# [Task description]
When writing out the entries below, keep only the lines from the line with "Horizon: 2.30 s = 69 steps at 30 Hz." to the line with "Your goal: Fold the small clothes", both included, exactly as they are, and leave the pictures aside.

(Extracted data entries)
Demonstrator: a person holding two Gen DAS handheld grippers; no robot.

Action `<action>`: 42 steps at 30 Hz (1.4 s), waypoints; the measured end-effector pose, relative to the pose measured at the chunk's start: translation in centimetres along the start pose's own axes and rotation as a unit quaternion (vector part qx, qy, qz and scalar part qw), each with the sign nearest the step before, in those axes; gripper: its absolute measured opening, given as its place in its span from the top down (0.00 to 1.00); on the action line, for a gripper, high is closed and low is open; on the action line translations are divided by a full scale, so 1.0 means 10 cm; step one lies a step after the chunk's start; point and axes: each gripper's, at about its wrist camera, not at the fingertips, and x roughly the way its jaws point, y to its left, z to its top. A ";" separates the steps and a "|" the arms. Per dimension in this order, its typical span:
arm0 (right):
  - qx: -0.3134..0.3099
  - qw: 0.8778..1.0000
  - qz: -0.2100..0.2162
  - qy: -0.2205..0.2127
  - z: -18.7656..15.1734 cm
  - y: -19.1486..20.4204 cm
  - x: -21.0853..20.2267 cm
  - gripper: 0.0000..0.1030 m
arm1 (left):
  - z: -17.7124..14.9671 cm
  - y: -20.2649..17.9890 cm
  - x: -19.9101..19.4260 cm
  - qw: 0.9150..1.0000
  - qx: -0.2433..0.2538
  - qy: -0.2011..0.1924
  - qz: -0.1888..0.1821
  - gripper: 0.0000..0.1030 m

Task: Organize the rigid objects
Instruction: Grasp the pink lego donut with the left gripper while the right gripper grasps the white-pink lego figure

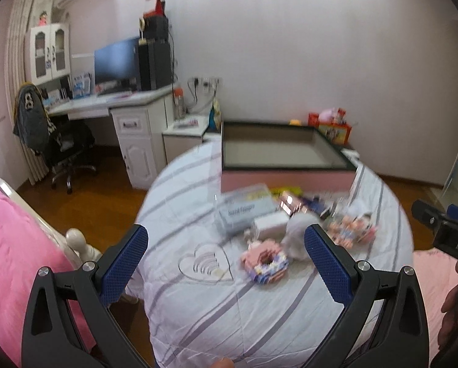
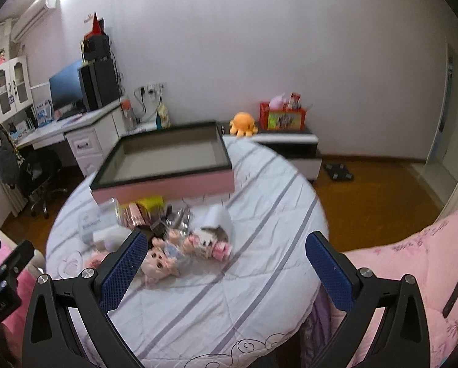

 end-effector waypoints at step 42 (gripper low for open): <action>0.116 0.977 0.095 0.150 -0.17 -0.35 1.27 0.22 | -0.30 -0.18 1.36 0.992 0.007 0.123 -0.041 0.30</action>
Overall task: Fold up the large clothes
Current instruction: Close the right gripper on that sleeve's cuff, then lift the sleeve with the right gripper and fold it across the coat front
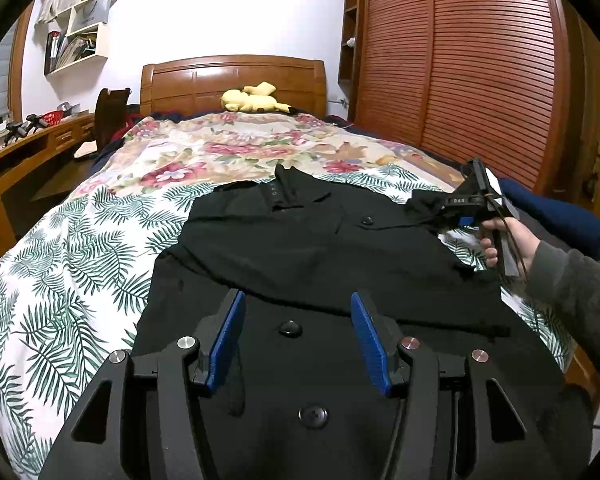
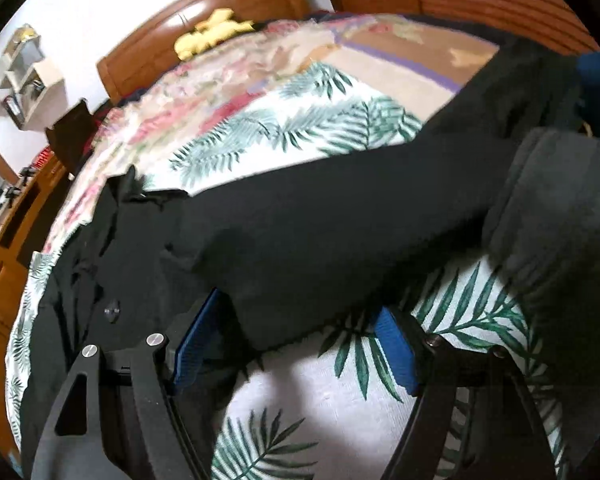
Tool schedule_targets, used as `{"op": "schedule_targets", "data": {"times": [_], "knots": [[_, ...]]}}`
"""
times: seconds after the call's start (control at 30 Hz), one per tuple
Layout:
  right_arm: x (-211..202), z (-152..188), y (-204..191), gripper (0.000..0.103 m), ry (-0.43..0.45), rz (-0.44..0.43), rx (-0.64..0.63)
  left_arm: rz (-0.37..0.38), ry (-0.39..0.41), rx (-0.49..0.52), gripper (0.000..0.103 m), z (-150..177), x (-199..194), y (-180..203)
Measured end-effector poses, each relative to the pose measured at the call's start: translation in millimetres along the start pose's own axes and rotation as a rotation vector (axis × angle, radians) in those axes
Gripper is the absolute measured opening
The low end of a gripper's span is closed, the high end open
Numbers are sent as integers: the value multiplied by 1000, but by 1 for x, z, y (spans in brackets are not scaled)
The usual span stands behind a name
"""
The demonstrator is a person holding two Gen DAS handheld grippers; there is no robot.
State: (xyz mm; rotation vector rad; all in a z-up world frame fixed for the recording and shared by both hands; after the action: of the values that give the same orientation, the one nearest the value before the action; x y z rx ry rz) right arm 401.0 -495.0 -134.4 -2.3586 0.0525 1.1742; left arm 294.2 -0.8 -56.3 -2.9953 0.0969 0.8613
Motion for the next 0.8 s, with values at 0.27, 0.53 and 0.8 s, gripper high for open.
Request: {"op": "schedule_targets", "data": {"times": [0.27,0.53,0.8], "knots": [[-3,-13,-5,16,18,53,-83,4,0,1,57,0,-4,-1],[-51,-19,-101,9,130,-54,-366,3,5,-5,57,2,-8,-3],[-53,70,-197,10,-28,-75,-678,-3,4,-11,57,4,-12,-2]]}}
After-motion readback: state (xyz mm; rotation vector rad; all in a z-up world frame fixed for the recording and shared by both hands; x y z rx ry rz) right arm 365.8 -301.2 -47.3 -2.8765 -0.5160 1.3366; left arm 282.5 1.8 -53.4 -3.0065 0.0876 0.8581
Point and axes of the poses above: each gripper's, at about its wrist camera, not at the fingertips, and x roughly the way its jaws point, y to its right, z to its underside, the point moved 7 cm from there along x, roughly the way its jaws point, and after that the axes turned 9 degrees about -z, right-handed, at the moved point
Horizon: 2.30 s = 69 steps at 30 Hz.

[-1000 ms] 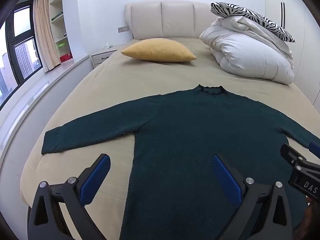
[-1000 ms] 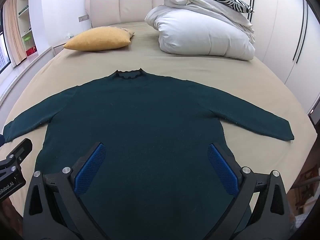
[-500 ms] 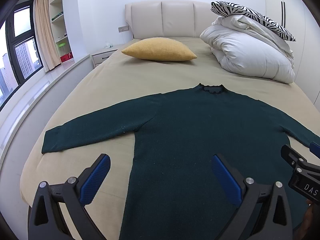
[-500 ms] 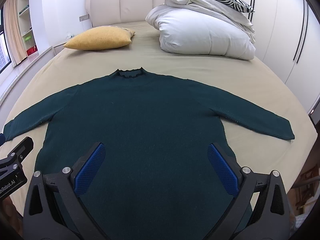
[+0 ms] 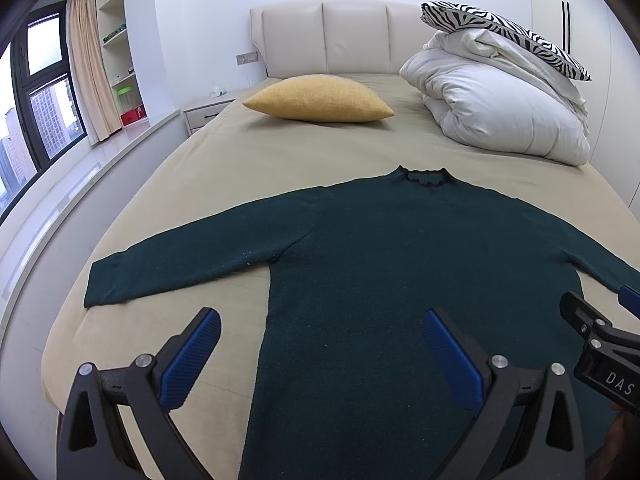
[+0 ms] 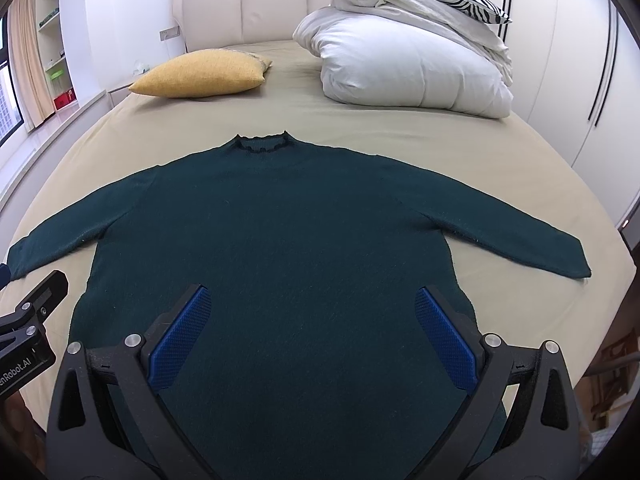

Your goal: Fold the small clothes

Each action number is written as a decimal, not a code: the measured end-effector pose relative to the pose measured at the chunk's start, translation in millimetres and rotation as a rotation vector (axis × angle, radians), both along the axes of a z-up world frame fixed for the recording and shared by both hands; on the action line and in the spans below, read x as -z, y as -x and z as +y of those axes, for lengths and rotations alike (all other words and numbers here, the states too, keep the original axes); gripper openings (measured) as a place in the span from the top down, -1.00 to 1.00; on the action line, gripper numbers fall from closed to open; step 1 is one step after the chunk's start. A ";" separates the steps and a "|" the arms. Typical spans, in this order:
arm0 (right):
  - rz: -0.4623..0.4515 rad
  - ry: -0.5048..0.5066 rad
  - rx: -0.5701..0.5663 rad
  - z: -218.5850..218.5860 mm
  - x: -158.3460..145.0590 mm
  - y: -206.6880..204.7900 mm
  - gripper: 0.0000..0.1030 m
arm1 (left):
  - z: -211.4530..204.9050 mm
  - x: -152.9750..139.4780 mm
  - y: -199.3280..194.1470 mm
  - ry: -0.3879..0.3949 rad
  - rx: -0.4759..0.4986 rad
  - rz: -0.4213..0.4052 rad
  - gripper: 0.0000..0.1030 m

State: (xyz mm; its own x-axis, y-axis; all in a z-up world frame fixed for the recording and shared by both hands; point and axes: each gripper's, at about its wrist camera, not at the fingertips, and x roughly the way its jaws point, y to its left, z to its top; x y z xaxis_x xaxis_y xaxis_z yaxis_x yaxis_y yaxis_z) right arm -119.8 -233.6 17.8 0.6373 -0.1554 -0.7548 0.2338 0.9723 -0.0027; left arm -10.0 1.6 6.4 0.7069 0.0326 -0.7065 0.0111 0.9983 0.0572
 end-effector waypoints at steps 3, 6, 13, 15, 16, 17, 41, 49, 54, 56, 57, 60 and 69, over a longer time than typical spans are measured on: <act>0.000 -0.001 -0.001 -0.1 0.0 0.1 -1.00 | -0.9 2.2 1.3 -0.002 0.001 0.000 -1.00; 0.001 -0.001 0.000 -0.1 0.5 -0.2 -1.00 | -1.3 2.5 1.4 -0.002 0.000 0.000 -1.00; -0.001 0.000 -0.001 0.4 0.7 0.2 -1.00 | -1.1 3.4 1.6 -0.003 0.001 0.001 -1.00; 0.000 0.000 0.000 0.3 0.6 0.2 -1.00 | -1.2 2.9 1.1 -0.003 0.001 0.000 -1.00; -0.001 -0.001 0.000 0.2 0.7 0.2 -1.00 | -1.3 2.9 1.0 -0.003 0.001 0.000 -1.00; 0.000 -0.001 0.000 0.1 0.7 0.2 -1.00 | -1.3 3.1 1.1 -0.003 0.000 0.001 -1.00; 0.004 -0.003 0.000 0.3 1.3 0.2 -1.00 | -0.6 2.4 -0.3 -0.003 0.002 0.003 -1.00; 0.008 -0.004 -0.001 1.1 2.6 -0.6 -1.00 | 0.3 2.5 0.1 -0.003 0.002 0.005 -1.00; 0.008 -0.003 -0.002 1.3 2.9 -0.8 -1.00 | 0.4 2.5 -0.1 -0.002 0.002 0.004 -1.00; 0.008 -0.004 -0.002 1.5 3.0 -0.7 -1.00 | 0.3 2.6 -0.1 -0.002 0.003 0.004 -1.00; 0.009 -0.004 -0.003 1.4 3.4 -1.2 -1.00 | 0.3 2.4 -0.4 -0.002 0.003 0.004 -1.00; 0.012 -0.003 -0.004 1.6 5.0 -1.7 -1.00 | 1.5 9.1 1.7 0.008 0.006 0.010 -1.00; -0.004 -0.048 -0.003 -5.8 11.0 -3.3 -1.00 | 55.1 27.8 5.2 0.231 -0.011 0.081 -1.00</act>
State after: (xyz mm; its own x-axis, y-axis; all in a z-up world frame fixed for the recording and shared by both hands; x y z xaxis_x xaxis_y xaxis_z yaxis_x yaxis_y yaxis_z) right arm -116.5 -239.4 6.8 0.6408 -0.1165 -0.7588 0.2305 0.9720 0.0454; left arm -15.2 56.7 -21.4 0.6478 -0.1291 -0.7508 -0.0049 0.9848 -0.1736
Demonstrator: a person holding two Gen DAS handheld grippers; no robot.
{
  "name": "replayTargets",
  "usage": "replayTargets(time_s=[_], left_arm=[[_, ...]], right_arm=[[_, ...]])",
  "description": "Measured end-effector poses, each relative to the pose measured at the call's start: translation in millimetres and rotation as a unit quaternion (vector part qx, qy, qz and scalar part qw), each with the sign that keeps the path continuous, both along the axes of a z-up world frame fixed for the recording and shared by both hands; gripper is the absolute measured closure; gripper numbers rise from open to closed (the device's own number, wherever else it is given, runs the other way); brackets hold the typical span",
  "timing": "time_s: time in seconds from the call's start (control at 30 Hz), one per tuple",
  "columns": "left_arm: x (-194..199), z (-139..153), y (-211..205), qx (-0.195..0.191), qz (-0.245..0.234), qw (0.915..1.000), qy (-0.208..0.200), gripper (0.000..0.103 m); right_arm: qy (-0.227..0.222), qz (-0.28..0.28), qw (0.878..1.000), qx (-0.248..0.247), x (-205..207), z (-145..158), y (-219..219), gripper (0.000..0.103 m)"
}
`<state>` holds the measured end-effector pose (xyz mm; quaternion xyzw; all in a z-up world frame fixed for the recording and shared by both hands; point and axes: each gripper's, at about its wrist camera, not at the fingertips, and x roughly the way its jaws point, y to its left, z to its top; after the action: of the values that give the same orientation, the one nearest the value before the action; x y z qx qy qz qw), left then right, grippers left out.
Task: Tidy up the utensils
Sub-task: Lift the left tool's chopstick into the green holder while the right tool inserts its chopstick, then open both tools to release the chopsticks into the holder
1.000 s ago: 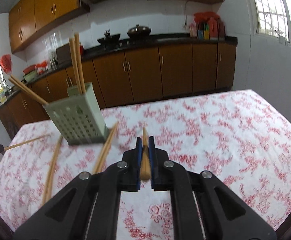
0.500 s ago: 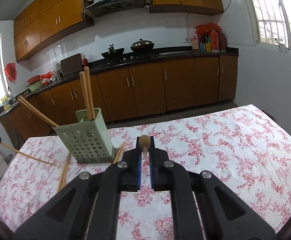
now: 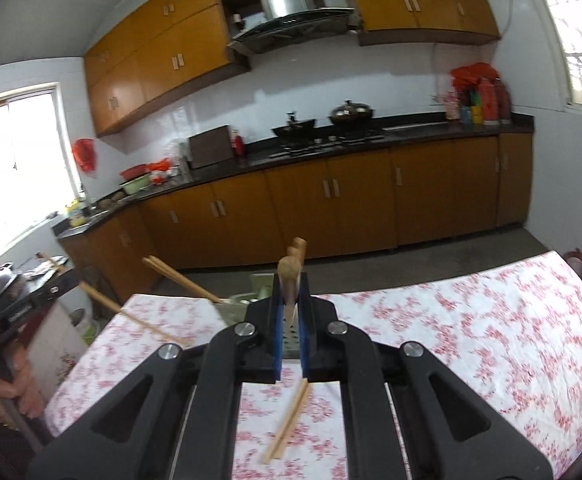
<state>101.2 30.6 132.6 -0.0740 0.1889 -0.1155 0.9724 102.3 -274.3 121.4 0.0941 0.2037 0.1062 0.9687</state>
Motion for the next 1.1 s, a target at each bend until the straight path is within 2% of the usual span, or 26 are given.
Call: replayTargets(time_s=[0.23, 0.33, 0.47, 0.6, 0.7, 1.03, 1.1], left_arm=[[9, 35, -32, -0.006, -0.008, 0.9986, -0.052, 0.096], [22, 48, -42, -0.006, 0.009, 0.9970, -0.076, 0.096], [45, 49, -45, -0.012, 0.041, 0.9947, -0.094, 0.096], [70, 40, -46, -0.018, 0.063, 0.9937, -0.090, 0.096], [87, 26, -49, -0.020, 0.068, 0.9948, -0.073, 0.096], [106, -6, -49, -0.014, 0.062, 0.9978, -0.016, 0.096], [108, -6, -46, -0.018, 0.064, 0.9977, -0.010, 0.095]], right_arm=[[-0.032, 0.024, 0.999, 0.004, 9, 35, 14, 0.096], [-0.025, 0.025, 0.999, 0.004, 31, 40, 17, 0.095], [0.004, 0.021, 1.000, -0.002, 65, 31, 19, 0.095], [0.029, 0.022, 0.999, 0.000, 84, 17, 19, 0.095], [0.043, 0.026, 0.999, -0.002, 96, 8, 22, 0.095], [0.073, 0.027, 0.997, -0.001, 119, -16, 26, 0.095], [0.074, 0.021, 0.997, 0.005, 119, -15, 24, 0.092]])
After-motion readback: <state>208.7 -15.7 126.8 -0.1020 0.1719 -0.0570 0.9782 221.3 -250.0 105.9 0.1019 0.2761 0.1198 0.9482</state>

# [Response to this task]
Horizon: 2.30 s = 69 steps at 30 Hz.

[-1000 ms] 
[-1000 ms] 
[-500 ms] 
[-500 ms] 
[+0 ms] 
[+0 ms] 

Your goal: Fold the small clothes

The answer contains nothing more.